The five blind men.
January 23, 2009 by Iyabo Asani
Filed under Authentic change
This is one of my favorite stories to show how we only know what we know. To create authentic change in our lives we have to embrace broader perspectives.
One day, a group of 5 blind men went to meet an elephant.
They had never, in all their life, ever before met an elephant.
Each moved forward, encountering a different part of the beast.
“Ah,” said one, bumping into the flank of the animal.
“An elephant is large and mostly flat, like the side of a tent.”
Another, who had taken hold of the elephant’s tusk, exclaimed,
“But no, the elephant is long, hard, curved and pointed.
Rather like a fencing post.”
But the third had stumbled into one of the front legs of the great creature and proclaimed that the elephant was, a large tall pillar – yet strangely capable of self-activated movement.” This man was clearly a philosopher and observer of life.
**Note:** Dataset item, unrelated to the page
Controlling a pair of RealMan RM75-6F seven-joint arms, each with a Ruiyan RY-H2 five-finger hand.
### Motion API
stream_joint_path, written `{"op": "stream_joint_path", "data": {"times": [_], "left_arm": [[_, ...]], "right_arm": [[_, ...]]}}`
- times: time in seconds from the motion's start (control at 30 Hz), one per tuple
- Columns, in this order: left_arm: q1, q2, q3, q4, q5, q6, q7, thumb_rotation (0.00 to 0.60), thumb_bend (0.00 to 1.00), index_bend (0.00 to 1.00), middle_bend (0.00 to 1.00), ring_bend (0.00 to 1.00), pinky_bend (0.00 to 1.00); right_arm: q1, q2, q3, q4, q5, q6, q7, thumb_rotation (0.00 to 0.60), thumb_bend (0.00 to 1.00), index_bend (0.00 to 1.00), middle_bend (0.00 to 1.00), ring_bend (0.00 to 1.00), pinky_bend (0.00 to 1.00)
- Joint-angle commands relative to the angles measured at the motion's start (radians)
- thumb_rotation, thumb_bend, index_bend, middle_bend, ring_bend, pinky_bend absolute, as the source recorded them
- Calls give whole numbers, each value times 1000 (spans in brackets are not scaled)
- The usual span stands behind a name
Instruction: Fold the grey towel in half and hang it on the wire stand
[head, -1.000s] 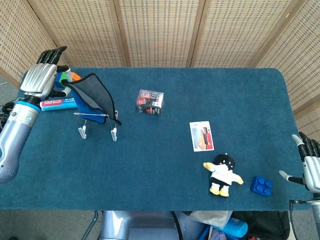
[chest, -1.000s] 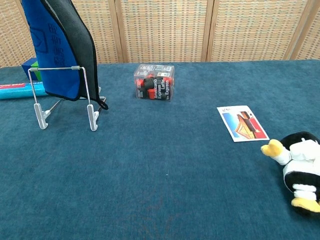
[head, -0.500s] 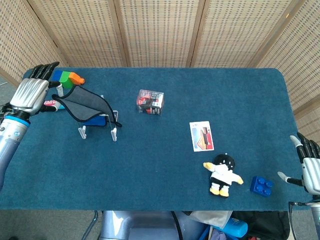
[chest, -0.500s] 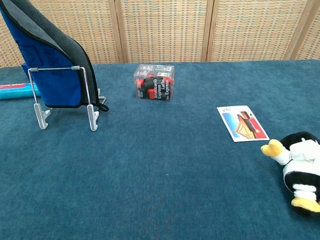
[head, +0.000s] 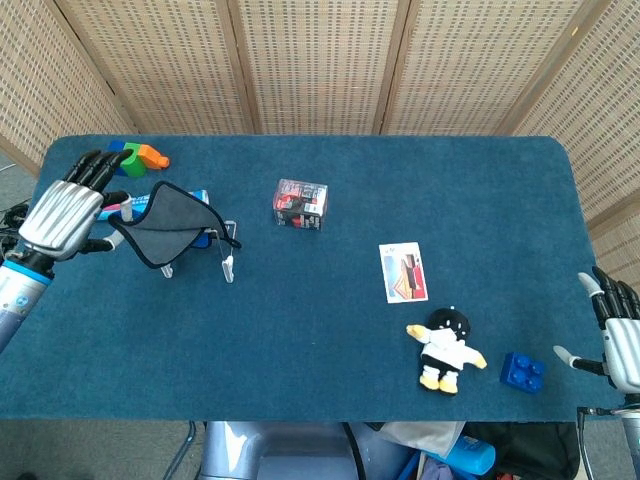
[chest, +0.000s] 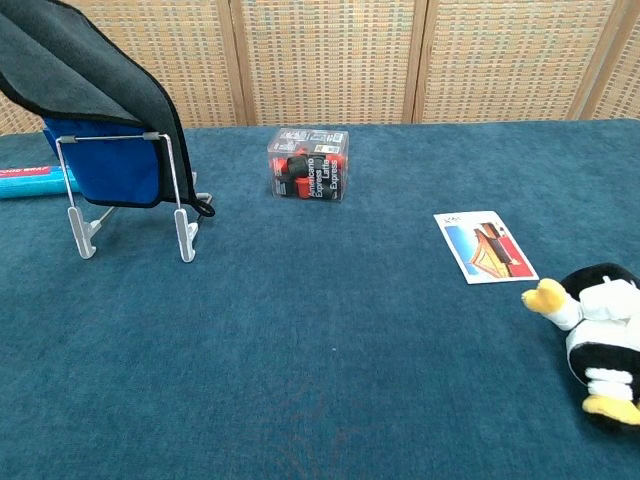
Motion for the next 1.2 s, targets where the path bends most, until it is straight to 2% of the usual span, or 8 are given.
{"op": "stream_joint_path", "data": {"times": [0.03, 0.47, 0.6, 0.63, 0.73, 0.8, 1.03, 1.2], "left_arm": [[32, -20, 57, -4, 45, 23, 103, 600, 559, 846, 0, 0, 0], [67, -220, 161, 78, 165, 83, 445, 600, 552, 839, 0, 0, 0], [78, -247, 189, 98, 190, 82, 611, 600, 549, 768, 0, 0, 0], [83, -256, 196, 105, 195, 84, 658, 600, 541, 679, 0, 0, 0], [90, -267, 218, 116, 210, 79, 704, 600, 390, 143, 0, 0, 0], [90, -263, 244, 118, 239, 68, 669, 600, 272, 0, 0, 0, 0], [84, -243, 295, 154, 362, 127, 455, 595, 181, 0, 0, 0, 0], [96, -244, 318, 246, 482, 269, 322, 579, 156, 0, 0, 0, 0]], "right_arm": [[-1, 1, -2, -1, -4, 4, -1, 600, 0, 0, 0, 0, 0], [-8, 5, -15, -12, -38, 28, -5, 600, 0, 0, 0, 0, 0], [-10, 5, -18, -13, -42, 32, -7, 600, 0, 0, 0, 0, 0], [-10, 6, -19, -13, -44, 33, -8, 600, 0, 0, 0, 0, 0], [-12, 7, -20, -14, -46, 37, -6, 600, 0, 0, 0, 0, 0], [-14, 8, -20, -15, -48, 42, -4, 600, 0, 0, 0, 0, 0], [-16, 11, -22, -19, -54, 48, -1, 600, 0, 0, 0, 0, 0], [-18, 12, -24, -22, -60, 54, -3, 600, 0, 0, 0, 0, 0]]}}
The fourth, catching hold of the tail, decided that an elephant was a kind of snake,
And the fifth finding himself mischievously teased by the elephant’s long trunk was firmly of the belief that an elephant was more like an animated, but intelligent rope. Probably self-organizing.
These five, standing around the elephant, each with his own honest yet limited perception and experience, began to debate the nature of the beast..
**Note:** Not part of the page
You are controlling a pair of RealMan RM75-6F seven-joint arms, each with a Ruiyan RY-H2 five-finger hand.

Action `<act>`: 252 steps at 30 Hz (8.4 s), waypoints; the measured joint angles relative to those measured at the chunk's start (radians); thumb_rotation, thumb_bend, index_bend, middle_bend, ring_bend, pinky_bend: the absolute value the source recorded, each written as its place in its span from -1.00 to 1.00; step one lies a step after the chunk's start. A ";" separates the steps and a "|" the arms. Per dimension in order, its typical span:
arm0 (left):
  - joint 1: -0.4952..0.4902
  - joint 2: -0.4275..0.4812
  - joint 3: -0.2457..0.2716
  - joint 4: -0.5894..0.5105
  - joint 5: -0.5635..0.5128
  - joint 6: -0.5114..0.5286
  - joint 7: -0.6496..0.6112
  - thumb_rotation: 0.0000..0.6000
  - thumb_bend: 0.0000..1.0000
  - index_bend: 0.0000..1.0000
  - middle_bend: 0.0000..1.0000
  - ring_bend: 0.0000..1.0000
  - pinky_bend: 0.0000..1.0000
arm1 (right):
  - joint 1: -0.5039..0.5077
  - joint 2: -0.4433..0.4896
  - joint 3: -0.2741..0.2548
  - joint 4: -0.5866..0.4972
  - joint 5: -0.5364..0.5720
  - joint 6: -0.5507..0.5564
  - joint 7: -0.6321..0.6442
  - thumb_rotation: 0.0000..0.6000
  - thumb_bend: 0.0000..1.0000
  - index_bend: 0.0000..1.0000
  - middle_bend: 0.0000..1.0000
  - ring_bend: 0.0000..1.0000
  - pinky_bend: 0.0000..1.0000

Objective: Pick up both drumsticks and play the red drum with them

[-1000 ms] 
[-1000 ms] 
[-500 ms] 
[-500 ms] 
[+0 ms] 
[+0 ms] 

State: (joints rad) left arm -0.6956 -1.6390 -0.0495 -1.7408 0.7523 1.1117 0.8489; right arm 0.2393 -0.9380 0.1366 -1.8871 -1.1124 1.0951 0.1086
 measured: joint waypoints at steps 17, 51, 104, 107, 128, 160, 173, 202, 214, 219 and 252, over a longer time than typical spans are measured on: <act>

For a while one or two of men had begun to suspect that perhaps they were all correct and yet incomplete in their perceptions, the remainder had become so heavily entrenched in their position and so identified with their own point of view, that these five blind men are still vigorously debating the nature of elephants.
~Author unknown.
Tell me, how does this story apply to your life.
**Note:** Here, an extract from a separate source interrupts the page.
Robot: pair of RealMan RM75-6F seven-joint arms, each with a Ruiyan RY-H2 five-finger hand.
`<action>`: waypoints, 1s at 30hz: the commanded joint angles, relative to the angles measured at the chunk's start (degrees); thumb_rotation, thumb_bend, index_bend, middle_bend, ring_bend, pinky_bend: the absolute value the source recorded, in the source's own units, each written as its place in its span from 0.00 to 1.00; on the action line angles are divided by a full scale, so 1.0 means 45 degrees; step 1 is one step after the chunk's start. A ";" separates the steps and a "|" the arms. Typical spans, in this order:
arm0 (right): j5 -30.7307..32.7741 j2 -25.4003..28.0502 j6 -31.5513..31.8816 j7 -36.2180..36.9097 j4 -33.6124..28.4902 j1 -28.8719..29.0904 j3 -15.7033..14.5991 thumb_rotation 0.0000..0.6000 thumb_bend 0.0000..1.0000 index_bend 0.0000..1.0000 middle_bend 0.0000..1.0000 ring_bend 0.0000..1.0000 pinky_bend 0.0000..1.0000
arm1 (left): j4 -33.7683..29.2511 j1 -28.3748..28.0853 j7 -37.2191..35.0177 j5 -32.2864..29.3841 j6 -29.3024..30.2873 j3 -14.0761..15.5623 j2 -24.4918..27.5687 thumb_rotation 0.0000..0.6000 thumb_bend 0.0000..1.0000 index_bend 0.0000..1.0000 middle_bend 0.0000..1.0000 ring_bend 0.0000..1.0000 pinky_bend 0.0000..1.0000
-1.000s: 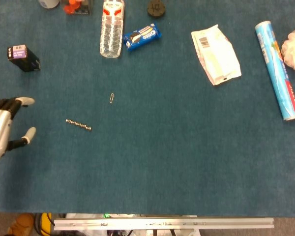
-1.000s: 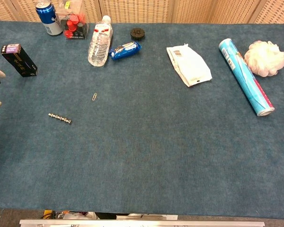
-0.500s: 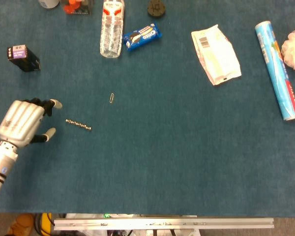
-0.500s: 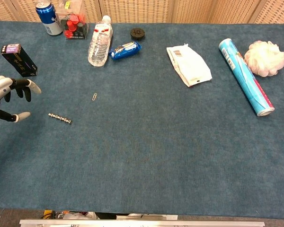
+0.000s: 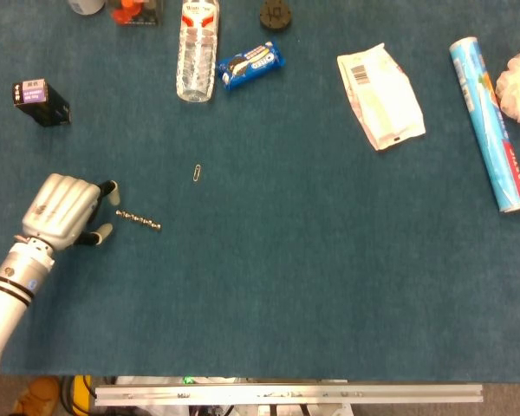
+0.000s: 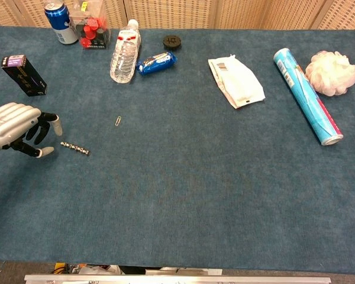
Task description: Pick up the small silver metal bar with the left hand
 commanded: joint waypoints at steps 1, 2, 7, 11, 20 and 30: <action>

Christopher on Sat, 24th Jan 2009 10:25 am
It’s OK to be wrong sometimes. We learn from our mistakes and become smarter, stronger and better people for it.
Christopher’s last blog post..Back-to-Back Heroic Acts by a Transit Officer
Jim Smith, PCC on Wed, 28th Jan 2009 10:42 am
I’ve seen differing versions of this story before, all w/ the same ending. I think it points to how each of us can view the same situation from different perspectives and thus each have a completely “correct” yet incomplete interpretation of the situation.
And we have a tendency to defend OUR point of view as the correct one, because we have a need to be RIGHT!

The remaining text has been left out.